In Azure Kubernetes Service, the logs available in the Azure portal give you deep visibility into the managed control plane components that Microsoft runs behind the scenes. Enabling these categories routes telemetry directly to your Log Analytics workspace. The Kubernetes API Server logs record every single API request, authentication attempt, and resource modification in the cluster. The Kubernetes Controller Manager logs track the background control loops that regulate cluster state, such as namespace lifecycle events and pod replication. The Kubernetes Scheduler logs reveal the exact decision-making process behind pod assignments, helping you diagnose why a pod is stuck in a pending state.

The remaining portal log streams focus on infrastructure scaling and cloud ecosystem integration. The Kubernetes Cluster Autoscaler logs detail the automated decisions to scale the node pools up or down based on pending pod resource requests. The Kubernetes Cloud Controller Manager logs capture the direct interactions between the Kubernetes cluster and the underlying Azure fabric, such as the provisioning of Azure Load Balancers or the attachment of managed Azure Disks. The Kubernetes Node Auto Provisioning logs track dynamic, just-in-time node allocation events, detailing how and why specific virtual machine sizes or architectures were selected to fulfill un-schedulable workloads.

These control plane logs are different from those stored locally on the AKS worker nodes themselves, which hold host-level runtime data. On the physical or virtual worker nodes, you can access the local kubelet service logs, containerd container runtime events, the waagent host bootstrapping files, and raw operating system messages. AFAIK, considering that Microsoft isolates the master control plane infrastructure from your data plane worker nodes, components like the API Server or the Cluster Autoscaler do not write logs to the worker node file systems. This means that if a worker node crashes entirely, these portal logs remain safely stored in the cloud for historical analysis.

However, generally, you might not to pull logs from both locations simultaneously during standard cluster administration.

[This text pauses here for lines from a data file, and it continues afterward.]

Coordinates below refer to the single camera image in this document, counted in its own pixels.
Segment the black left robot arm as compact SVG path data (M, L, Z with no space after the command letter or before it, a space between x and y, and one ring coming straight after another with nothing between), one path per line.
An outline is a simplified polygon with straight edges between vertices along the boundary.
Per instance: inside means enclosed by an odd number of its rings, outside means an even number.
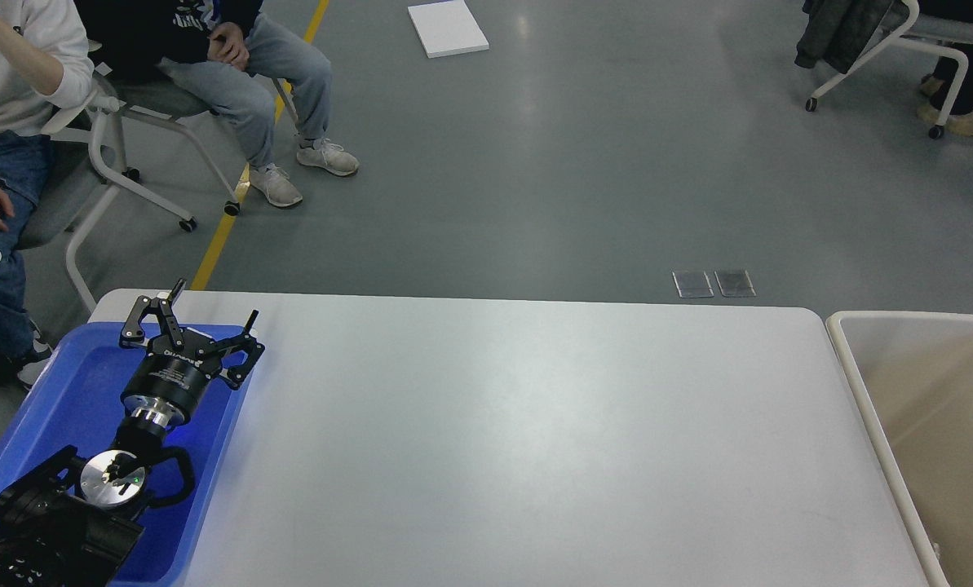
M244 326L181 324L183 286L72 331L0 442L0 586L172 586L251 371Z

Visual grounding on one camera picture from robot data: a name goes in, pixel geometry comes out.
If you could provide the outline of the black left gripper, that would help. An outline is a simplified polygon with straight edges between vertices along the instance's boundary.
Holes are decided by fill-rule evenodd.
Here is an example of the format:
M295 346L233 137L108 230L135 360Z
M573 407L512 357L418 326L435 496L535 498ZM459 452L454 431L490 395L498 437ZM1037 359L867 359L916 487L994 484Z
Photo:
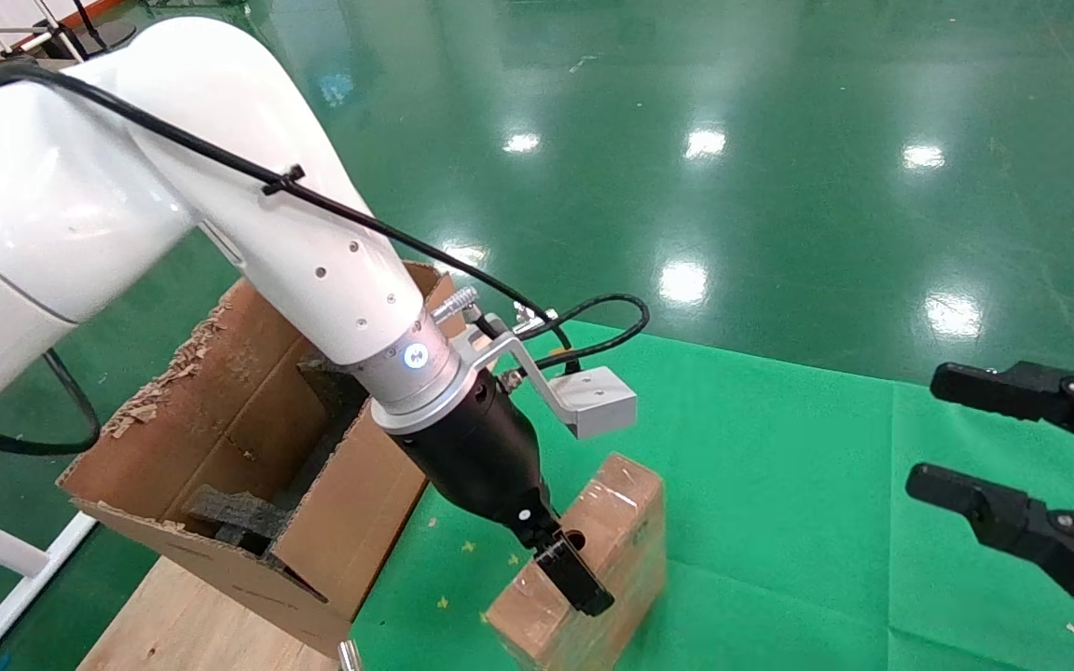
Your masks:
M491 373L480 373L463 399L434 425L394 436L445 500L510 529L564 599L598 617L614 597L587 567L585 534L563 533L541 469L529 418Z

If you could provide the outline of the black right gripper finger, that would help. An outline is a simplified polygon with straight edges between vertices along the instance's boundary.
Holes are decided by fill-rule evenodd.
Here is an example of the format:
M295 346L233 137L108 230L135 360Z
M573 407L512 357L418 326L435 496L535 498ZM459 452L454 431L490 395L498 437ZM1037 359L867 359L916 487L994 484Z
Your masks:
M1031 561L1074 599L1074 510L929 463L911 469L906 493L962 515L977 543Z
M1074 434L1074 371L1020 361L1002 371L943 363L930 379L934 398L993 415L1047 421Z

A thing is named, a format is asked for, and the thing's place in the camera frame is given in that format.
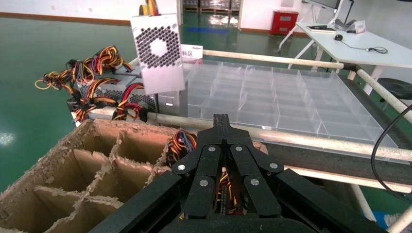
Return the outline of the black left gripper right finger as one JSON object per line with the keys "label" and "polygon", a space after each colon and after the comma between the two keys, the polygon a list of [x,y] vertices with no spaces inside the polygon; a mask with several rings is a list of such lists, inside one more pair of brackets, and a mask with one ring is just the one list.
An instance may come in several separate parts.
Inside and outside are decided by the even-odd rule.
{"label": "black left gripper right finger", "polygon": [[246,212],[255,211],[260,217],[278,217],[281,206],[268,181],[284,171],[284,165],[253,145],[246,130],[230,125],[225,115],[225,140],[228,145],[227,168],[231,183],[242,198]]}

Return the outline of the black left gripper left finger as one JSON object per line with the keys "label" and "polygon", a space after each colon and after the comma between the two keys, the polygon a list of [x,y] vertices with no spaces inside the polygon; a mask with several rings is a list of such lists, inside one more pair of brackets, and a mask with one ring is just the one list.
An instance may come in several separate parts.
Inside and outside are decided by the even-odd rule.
{"label": "black left gripper left finger", "polygon": [[215,114],[213,126],[197,134],[196,148],[172,166],[188,190],[183,212],[186,219],[206,219],[214,212],[222,176],[226,115]]}

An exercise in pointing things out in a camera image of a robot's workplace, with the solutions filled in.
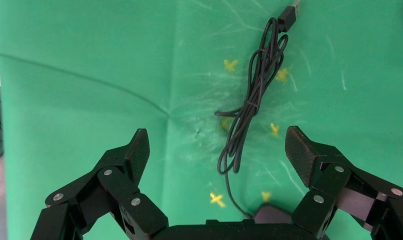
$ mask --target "silver screw head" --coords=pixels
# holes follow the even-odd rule
[[[63,193],[57,193],[56,195],[54,195],[53,200],[58,201],[58,200],[62,199],[63,196],[64,196]]]
[[[139,198],[134,198],[132,201],[131,201],[131,205],[132,206],[137,206],[138,204],[140,204],[141,203],[141,200],[139,199]]]
[[[394,194],[396,194],[397,196],[402,196],[402,195],[403,195],[403,192],[400,191],[400,190],[397,189],[397,188],[392,188],[392,189],[391,189],[391,192],[394,193]]]
[[[112,174],[112,170],[108,169],[108,170],[104,171],[103,174],[106,175],[106,176],[110,175],[110,174]]]
[[[315,200],[315,202],[317,202],[317,203],[319,203],[319,204],[324,203],[324,198],[321,197],[320,195],[315,195],[315,196],[313,197],[313,200]]]
[[[342,168],[341,166],[336,166],[334,169],[335,169],[337,172],[340,172],[340,173],[342,173],[342,172],[345,171],[345,169]]]

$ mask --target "yellow x mark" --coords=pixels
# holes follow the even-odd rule
[[[221,208],[225,208],[225,203],[222,201],[222,194],[216,196],[211,192],[210,197],[212,198],[212,200],[210,200],[211,204],[217,203]]]
[[[236,65],[239,63],[238,60],[230,61],[228,59],[225,59],[223,61],[223,64],[225,65],[225,70],[227,70],[230,73],[235,73],[236,72]]]

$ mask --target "usb plug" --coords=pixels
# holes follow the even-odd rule
[[[296,22],[296,16],[300,10],[300,0],[296,0],[291,6],[287,6],[278,17],[279,31],[286,33]]]

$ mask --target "green cloth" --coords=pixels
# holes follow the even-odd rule
[[[151,146],[140,189],[171,226],[243,219],[216,171],[226,134],[214,112],[243,103],[263,28],[290,4],[0,1],[8,238],[29,238],[47,195],[137,128],[147,128]],[[307,189],[284,152],[291,125],[403,187],[403,1],[302,0],[288,35],[230,177],[235,199],[251,212],[262,192],[297,206]],[[210,203],[211,193],[226,207]],[[370,238],[341,211],[327,234]],[[107,238],[127,239],[109,215],[85,235]]]

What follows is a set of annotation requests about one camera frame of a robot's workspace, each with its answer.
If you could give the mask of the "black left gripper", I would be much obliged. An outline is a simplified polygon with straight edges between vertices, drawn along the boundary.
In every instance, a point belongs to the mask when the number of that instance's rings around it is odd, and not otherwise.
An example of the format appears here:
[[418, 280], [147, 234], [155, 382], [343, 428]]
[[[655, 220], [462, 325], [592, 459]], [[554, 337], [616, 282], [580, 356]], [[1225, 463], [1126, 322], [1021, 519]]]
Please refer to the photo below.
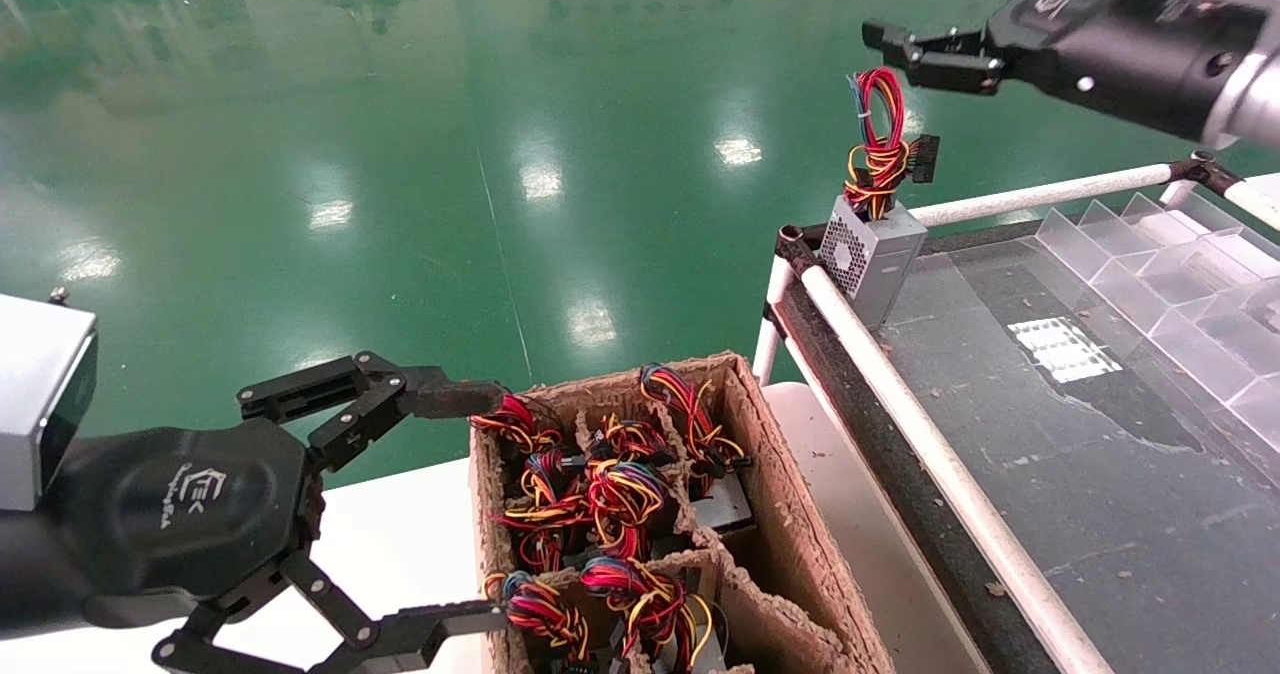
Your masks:
[[[506, 629], [506, 607], [472, 600], [370, 619], [297, 553], [319, 535], [317, 472], [339, 472], [410, 416], [468, 419], [507, 395], [499, 382], [357, 352], [243, 388], [246, 422], [232, 428], [73, 443], [36, 509], [3, 514], [3, 629], [134, 629], [191, 614], [154, 648], [163, 670], [296, 673], [214, 642], [230, 618], [219, 607], [239, 622], [285, 581], [342, 637], [311, 673], [425, 670], [449, 638]], [[279, 427], [321, 411], [334, 414], [308, 450]]]

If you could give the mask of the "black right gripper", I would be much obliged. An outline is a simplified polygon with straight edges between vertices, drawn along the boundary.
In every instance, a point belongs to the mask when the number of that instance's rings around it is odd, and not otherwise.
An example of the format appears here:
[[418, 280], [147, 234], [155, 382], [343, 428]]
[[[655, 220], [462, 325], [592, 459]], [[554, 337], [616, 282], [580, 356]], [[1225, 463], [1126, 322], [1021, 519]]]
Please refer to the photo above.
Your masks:
[[1009, 0], [937, 37], [865, 20], [861, 38], [919, 90], [993, 96], [1002, 77], [1184, 139], [1208, 142], [1228, 82], [1268, 13], [1216, 0]]

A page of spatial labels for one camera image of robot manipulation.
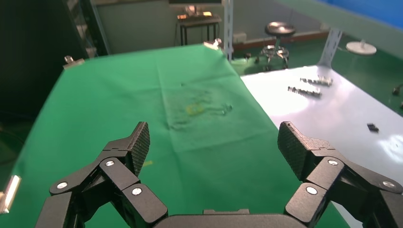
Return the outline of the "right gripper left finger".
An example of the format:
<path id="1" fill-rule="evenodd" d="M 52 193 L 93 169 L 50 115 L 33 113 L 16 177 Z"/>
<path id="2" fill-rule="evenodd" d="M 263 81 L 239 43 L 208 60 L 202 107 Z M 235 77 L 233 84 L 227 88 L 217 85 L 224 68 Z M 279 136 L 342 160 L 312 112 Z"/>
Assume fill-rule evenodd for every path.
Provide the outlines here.
<path id="1" fill-rule="evenodd" d="M 128 137 L 108 142 L 92 163 L 50 187 L 35 226 L 83 228 L 110 203 L 128 226 L 154 227 L 168 210 L 139 179 L 149 147 L 146 122 L 139 122 Z"/>

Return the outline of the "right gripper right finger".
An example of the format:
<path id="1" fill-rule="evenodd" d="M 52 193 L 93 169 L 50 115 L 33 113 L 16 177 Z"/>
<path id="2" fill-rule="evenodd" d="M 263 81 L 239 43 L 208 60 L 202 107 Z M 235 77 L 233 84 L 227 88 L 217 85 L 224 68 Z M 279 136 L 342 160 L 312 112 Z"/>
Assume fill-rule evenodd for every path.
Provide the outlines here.
<path id="1" fill-rule="evenodd" d="M 278 129 L 278 149 L 301 185 L 285 213 L 313 228 L 330 202 L 343 206 L 364 228 L 403 225 L 403 188 L 345 158 L 325 140 L 303 135 L 289 121 Z"/>

The recommended workflow is to use the centralized portal logs for all application debugging, security auditing, scheduling failures, and scaling analysis. Direct node-level log retrieval is a secondary troubleshooting step that you only need to perform if the worker node enters a NotReady state, if the Azure Monitor logging agent stops transmitting data, or if you suspect a low-level host kernel or virtual networking fault.